Pretty but deadly. Showy Rattlebox (Crotalaria spectabilis) has wonderful yellow blooms that brighten the outdoors. This particular species of Crotalaria was introduced from Africa and Asia to take advantage of the nitrogen-fixing nature of the root system. Unfortunately, all parts of this plant proved toxic to livestock, especially horses. Fortunately, most animals avoid it unless they are really hungry.
Its appearance is similar to the female Eastern Pondhawk (Erythemis simplicicollis), but the Great Pondhawk (Erythemis vesiculosa) is a bit larger, slimmer and both sexes are green. We have not seen very many of these dragons as opposed to the huge abundance of the Eastern Pondhawk. This individual is enjoying a healthy meal of White Peacock (Anartia jatrophae). Mmmm, butterfly, it’s what’s for dinner.
Gopher Tortoise (Gopherus polyphemus). Ancient in appearance and fascinating to observe. These wonderful animals dig burrows about six feet (1.8 meter) deep which can reach up to 15 feet (4.5 meters) in length or more. They spend about 80% of their time in these burrows and abandoned ones house an incredible diversity of creatures.
For water birds such as a Snowy Egret, preening is vital to maintain healthy and beautiful feathers.
Camphorweed (Heterotheca subaxillaris) gets its common name from the aroma resulting from crushing the leaves. It’s a common plant across much of the United States and the bright yellow blooms attract a large variety of pollinators.
The largest butterfly in North America, the Giant Swallowtail (Heraclides cresphontes), has a wingspan which can reach almost 7 inches (18 cm). Both males and females are mostly dark above with yellow markings and mostly yellow underneath with dark markings. Impressive sight!

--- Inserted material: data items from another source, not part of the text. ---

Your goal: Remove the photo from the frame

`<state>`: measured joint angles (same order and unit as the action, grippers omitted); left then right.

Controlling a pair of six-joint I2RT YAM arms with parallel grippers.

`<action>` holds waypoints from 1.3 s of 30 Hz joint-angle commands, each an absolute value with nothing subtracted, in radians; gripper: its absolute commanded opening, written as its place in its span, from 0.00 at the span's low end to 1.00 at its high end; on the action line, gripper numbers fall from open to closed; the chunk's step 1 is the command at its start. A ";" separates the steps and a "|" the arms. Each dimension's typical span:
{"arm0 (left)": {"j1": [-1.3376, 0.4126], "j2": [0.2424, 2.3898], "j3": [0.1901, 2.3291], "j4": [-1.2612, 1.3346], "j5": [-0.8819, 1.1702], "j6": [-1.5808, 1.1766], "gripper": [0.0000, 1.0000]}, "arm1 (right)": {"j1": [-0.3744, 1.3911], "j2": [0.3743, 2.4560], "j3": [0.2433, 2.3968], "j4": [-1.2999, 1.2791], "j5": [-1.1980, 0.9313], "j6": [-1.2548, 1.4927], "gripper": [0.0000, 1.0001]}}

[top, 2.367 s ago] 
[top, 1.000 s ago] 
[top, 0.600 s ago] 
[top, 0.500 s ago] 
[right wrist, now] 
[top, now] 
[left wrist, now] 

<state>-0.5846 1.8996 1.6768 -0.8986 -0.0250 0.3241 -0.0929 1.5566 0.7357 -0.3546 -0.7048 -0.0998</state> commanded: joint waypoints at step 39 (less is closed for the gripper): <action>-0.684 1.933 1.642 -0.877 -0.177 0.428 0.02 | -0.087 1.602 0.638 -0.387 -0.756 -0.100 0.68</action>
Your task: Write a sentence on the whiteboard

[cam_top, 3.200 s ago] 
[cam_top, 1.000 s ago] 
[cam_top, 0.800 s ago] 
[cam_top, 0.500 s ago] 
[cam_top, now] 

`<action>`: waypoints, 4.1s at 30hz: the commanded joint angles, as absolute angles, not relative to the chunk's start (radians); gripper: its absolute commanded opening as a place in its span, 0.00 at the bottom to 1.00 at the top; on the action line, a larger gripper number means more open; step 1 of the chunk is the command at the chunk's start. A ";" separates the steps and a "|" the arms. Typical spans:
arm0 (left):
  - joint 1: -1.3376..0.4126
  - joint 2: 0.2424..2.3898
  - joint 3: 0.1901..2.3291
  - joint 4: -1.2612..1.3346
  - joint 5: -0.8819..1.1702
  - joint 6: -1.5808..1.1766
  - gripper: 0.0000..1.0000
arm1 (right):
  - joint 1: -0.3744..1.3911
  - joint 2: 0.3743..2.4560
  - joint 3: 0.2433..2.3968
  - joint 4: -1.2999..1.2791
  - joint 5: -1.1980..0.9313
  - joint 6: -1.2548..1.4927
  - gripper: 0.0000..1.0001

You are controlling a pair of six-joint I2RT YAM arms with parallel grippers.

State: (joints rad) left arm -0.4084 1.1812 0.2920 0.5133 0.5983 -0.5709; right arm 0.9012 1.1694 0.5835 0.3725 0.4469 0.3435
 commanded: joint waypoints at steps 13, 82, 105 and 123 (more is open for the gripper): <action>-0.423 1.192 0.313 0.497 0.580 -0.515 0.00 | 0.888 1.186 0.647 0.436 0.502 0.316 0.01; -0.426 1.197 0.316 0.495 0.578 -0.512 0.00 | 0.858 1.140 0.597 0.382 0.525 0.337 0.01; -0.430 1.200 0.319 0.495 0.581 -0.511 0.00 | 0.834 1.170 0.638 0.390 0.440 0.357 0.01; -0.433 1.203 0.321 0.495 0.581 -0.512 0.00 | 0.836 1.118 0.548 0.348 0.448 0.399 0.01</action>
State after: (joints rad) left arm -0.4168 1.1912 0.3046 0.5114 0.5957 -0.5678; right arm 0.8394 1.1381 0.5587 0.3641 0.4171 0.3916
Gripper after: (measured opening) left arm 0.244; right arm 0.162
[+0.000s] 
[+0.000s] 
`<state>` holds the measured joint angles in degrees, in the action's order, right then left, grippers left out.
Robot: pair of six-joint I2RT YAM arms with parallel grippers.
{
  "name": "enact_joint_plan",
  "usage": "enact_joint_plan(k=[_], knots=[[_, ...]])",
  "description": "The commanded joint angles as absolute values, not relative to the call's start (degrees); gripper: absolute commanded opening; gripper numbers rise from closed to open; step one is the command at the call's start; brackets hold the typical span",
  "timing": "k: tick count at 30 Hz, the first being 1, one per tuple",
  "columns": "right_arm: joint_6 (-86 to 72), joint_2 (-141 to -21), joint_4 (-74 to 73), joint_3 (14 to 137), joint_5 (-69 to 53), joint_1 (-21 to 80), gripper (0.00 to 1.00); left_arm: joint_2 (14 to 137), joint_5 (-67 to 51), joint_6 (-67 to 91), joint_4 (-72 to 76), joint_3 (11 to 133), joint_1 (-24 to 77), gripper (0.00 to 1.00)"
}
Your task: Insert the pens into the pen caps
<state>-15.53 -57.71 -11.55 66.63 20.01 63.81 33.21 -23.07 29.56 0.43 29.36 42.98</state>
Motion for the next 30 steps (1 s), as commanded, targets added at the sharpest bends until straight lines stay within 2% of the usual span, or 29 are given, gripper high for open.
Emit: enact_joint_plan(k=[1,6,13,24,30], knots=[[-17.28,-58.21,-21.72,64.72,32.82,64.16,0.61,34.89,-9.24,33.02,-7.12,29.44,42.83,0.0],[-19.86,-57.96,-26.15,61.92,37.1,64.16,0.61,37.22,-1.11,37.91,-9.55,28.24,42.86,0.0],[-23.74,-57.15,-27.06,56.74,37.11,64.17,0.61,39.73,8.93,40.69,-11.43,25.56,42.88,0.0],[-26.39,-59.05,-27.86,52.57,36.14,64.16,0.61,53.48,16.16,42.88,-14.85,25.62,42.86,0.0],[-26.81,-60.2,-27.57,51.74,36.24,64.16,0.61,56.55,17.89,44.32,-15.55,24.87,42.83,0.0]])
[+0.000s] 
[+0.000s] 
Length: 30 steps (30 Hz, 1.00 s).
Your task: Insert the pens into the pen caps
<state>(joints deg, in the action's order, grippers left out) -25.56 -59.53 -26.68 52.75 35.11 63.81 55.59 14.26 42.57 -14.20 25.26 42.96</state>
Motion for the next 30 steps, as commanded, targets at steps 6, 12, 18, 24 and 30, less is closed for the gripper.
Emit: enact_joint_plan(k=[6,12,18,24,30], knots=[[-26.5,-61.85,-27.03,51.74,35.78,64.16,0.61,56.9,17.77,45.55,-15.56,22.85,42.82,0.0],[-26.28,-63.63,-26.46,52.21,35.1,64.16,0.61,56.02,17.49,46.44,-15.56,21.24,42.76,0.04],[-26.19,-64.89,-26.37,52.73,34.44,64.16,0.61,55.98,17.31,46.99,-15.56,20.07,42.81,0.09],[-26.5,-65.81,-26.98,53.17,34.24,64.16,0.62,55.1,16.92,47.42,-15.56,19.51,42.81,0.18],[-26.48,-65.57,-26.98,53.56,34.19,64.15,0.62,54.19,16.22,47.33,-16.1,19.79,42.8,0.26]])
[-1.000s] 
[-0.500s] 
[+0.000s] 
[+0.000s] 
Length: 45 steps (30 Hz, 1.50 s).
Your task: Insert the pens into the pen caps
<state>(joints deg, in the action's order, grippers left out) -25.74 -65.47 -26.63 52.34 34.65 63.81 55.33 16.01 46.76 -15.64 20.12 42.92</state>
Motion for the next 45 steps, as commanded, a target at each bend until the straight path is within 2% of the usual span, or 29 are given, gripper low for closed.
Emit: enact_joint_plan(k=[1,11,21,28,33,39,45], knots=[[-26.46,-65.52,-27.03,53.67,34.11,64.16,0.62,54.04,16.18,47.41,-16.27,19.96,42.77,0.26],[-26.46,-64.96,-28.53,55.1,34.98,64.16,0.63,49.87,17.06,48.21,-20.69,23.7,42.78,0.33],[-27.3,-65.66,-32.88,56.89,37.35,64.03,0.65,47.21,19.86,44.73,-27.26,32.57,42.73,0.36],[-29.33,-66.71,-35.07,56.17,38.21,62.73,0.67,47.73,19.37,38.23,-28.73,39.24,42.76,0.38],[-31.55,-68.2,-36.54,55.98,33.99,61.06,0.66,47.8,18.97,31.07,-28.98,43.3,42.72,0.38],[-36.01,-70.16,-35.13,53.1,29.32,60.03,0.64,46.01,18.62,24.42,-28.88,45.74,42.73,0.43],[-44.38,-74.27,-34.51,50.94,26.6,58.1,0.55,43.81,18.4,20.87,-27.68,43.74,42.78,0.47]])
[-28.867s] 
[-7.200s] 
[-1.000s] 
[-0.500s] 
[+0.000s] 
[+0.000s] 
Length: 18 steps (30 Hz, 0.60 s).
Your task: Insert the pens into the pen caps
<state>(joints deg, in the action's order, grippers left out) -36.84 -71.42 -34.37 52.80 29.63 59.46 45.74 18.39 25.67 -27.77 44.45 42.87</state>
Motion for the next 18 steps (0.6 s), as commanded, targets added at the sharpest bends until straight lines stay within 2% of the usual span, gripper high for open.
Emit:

At the other end of the size spectrum for its species is the tiny Eastern Amberwing (Perithemis tenera) stretching the tape to about 0.8 inch (20 mm) in length. This one is a male which has very little marking on its golden wings. As a defense mechanism, this dragon dangles its feet as it flies in order to resemble a distasteful wasp to would-be predators. The small friend sharing a leaf with our dragon is a species of Longlegged Fly (Family Dolichopodidae).
Although fairly common, the Barred Yellow (Eurema daira) has a habit of staying down in the weeds and is easily overlooked. This species can be highly variable in coloration and during the winter months many can become quite dark, almost brick-red in appearance.
Foraging on the forest floor, scratching among the leaves and sporting a spotted/streaky breast, it is easy to see why many don’t immediately think of “warbler” when they see an Ovenbird. Its bright and loud song helps place it in that family.
Our birding patch has a large open field with tall grass and is bordered by hardwood trees. Summer rains keep parts of the field in standing water offering the perfect habitat for the striking Band-winged Dragonlet (Erythrodiplax umbrata).
We happened to see a male Eastern Pondhawk (Erythemis simplicicollis) ambush a grasshopper and drag it under a bush for brunch.
We came across a sizeable section of Spotted Beebalm (Monarda punctata). Also called Dotted Horsemint, this is a very showy plant and when in bloom attracts a really incredible variety of pollinators. Especially, well, bees. Beebalm. Attracts bees. Who’d a thunk it?
Gini and I have done our best over the years to maintain a balance in our lives. Perhaps nature has been our role model without us even knowing.
Enjoy your search for a natural place and come back for a visit!